◆ **Work item**: What lines of the material below hold the string "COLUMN"? Copy them out.

########################################

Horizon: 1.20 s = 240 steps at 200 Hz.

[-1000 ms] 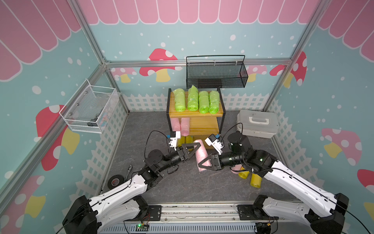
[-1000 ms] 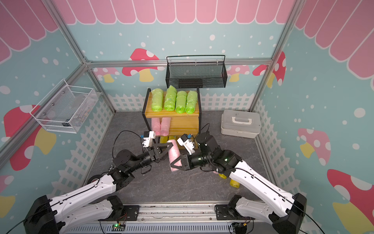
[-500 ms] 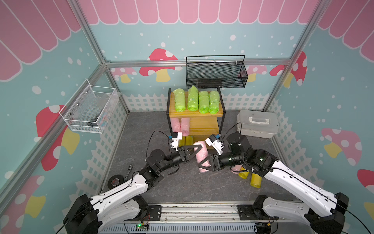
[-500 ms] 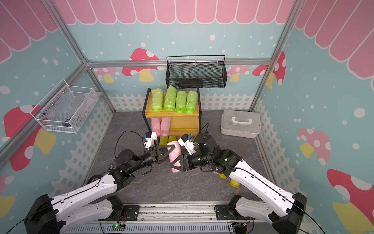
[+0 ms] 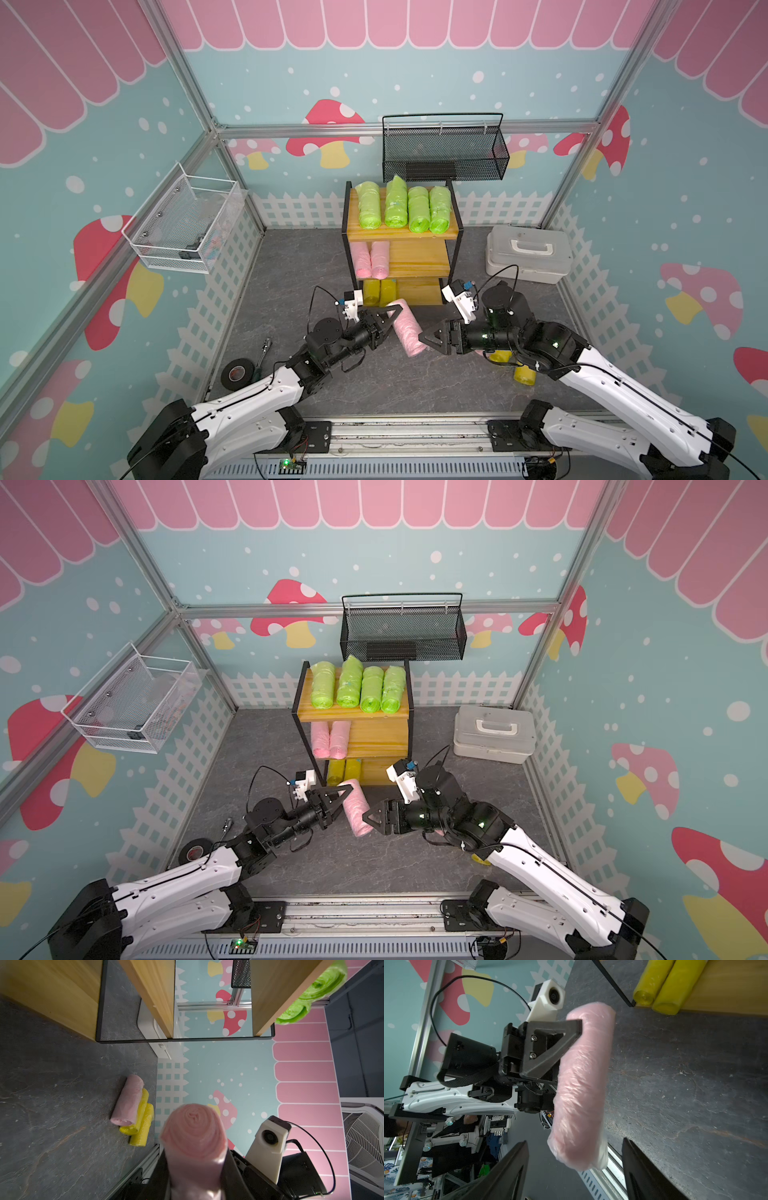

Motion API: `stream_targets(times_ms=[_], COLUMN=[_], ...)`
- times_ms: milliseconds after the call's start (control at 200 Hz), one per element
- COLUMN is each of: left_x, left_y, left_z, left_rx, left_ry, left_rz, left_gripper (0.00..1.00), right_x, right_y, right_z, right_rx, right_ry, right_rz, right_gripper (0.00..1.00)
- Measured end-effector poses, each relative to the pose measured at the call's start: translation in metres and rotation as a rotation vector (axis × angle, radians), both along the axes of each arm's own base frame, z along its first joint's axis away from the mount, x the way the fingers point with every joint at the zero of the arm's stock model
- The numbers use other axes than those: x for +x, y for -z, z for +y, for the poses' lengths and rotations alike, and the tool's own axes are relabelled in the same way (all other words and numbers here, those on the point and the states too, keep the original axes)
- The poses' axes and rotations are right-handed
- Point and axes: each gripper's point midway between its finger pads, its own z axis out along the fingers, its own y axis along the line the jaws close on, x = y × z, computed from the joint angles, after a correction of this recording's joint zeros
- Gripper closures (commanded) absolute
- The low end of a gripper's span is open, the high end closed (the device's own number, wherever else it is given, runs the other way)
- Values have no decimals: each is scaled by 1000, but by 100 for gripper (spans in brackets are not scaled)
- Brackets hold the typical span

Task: Sort the rolls of trash bags by color and place them on the shelf
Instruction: Pick up the roll of trash bags from the center of the board.

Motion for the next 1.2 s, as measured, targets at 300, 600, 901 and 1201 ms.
stream_targets(times_ms=[300,600,901,1201], left_x=[-1,0,1,1], left_y=[-13,-1,0,1], left_z=[22,27,27,28], left_rx=[-64,-48,-49,-52], left_ry=[-92,-114,-121,-122], left_rz=[-3,23,27,34], left_gripper=[100,100,100,100], right_x=[2,-1,-2,3], right_y=[7,13,15,25], right_z=[4,26,39,59], right_rx=[8,8,-5,-25], right_ry=[33,-11,-16,-15], right_rz=[51,73,70,83], right_gripper=[20,19,23,36])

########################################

◆ **Finished task**:
Motion API: `stream_targets(times_ms=[_], COLUMN=[_], ...)`
- COLUMN is each of: left_x, left_y, left_z, left_rx, left_ry, left_rz, left_gripper (0.00..1.00), right_x, right_y, right_z, right_rx, right_ry, right_rz, right_gripper (0.00..1.00)

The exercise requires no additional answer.